▶ Goal of the exercise
What you give back should be exactly the opening lines of the data, ending with the line that contains "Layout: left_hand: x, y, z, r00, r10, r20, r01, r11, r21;" and including it.

BEGIN Extracted material

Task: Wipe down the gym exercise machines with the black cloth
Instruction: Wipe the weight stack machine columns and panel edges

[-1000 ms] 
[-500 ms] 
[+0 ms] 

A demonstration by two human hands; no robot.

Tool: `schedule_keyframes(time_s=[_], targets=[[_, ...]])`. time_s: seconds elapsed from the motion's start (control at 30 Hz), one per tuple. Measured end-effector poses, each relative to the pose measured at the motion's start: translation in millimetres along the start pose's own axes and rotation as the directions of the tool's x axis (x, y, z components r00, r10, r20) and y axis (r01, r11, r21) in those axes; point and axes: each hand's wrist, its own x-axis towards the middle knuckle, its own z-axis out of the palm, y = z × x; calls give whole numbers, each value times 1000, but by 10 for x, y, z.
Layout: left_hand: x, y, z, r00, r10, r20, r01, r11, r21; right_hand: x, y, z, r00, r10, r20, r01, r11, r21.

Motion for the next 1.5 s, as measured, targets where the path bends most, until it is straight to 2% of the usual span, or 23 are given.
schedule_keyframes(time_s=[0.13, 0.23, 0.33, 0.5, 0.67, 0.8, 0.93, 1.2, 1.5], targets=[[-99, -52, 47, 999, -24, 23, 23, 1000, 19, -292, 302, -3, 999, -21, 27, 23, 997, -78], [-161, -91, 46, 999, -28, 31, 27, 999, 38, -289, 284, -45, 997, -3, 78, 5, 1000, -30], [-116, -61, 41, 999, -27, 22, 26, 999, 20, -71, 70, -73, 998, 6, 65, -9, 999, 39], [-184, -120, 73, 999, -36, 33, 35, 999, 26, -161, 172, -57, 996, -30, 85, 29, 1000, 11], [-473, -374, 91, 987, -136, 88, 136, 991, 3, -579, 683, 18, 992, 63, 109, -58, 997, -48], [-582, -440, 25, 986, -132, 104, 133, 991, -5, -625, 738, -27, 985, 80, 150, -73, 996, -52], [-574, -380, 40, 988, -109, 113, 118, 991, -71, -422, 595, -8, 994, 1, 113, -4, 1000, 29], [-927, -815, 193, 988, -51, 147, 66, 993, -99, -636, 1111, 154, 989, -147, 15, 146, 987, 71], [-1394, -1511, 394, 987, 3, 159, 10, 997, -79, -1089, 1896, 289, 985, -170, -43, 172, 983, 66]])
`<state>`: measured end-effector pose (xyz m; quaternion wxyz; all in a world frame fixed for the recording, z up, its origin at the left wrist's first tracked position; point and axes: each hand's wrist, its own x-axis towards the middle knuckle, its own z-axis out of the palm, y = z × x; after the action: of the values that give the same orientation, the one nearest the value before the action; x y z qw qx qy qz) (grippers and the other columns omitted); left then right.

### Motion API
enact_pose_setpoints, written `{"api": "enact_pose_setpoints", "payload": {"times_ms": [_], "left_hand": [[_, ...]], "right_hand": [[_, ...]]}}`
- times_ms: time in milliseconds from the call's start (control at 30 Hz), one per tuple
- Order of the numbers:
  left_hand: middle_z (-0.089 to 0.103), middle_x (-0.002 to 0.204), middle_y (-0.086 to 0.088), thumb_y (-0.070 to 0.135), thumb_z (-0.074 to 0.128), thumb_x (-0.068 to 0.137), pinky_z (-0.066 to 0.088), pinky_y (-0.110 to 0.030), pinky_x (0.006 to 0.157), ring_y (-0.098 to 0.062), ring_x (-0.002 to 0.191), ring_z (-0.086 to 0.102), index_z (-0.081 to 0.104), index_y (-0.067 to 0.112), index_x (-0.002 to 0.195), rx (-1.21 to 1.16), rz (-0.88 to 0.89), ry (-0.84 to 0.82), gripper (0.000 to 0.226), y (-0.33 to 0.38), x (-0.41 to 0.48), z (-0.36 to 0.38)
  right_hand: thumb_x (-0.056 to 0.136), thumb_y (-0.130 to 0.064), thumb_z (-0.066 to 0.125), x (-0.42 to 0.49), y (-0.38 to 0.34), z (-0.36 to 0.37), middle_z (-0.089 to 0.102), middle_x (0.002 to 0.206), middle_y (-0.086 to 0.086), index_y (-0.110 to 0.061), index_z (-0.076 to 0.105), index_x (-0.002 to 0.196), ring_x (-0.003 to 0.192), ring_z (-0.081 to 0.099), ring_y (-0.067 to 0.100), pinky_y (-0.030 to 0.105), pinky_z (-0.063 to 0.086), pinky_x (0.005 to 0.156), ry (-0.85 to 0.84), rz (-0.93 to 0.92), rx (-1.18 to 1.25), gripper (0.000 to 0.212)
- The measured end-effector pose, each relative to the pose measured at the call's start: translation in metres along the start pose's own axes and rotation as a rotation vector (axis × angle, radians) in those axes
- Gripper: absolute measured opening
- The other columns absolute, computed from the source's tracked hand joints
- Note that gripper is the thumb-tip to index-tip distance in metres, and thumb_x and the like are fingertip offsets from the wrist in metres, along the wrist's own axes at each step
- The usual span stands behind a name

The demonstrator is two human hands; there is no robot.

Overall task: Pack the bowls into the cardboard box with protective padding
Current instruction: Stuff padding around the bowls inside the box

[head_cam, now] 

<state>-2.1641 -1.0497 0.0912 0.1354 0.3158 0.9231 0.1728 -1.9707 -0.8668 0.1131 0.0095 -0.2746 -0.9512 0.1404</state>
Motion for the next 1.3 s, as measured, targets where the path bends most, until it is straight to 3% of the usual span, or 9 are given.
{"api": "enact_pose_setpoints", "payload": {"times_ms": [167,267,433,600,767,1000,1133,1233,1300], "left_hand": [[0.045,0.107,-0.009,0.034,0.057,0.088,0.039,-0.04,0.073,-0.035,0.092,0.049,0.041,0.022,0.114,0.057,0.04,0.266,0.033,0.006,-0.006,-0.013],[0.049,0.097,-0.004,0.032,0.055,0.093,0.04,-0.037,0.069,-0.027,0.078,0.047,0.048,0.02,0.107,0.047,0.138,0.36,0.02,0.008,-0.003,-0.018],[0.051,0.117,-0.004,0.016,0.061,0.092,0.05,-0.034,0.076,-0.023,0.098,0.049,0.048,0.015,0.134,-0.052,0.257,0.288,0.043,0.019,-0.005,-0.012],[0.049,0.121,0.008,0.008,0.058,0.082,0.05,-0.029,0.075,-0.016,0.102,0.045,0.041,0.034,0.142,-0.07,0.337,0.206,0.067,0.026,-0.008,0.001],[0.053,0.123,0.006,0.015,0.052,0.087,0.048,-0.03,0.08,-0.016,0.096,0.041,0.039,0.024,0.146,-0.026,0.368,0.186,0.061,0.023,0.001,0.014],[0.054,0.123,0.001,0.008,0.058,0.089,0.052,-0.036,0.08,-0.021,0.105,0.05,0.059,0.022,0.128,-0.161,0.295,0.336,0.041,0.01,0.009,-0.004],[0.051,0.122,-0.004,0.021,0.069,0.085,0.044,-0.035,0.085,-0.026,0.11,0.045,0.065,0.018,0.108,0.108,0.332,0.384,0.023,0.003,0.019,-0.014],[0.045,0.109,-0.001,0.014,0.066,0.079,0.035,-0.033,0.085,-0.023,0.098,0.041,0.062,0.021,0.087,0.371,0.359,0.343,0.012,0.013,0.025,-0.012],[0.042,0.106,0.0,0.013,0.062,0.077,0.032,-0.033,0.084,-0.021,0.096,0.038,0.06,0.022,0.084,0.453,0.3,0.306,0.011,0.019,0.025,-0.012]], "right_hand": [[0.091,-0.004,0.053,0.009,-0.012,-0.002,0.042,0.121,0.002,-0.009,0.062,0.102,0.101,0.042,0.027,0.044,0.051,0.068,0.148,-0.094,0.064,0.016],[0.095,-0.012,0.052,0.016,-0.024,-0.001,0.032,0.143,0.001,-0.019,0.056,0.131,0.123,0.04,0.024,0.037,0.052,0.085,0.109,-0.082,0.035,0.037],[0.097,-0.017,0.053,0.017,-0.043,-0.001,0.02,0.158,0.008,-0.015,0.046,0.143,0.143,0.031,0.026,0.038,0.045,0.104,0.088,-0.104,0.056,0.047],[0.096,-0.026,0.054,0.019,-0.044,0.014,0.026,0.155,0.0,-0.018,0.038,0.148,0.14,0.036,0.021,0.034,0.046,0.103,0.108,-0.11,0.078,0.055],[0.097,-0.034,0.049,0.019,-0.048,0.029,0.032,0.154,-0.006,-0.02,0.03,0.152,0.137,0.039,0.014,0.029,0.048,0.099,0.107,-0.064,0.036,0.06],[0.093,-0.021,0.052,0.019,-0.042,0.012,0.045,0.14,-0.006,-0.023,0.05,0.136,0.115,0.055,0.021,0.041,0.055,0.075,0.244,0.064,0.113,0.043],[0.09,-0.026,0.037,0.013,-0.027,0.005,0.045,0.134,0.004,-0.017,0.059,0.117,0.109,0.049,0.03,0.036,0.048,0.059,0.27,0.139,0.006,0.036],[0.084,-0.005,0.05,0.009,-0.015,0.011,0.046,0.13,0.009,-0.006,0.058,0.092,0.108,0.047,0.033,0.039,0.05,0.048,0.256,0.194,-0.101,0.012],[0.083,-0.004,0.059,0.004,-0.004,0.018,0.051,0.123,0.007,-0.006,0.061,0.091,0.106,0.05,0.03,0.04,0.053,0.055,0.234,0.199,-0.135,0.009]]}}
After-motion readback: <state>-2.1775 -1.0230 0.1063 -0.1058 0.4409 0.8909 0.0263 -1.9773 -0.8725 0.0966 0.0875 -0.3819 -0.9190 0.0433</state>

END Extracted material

▶ Response to the exercise
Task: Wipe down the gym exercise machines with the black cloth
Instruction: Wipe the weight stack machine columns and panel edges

[-1000 ms] 
[-500 ms] 
[+0 ms] 

A demonstration by two human hands; no robot.

Tool: `schedule_keyframes(time_s=[_], targets=[[_, ...]])`. time_s: seconds elapsed from the motion's start (control at 30 Hz), one per tuple. Measured end-effector poses, each relative to the pose measured at the motion's start: translation in millimetres along the start pose's own axes and rotation as the directions of the tool's x axis (x, y, z components r00, r10, r20) and y axis (r01, r11, r21) in those axes; point and axes: each hand's wrist, its own x-axis towards the middle knuckle, its own z-axis out of the palm, y = z × x; calls give whole numbers, each value times 1000, but by 10 for x, y, z.
Layout: left_hand: x, y, z, r00, r10, r20, r01, r11, r21; right_hand: x, y, z, r00, r10, r20, r01, r11, r21.

This exercise requires no further output.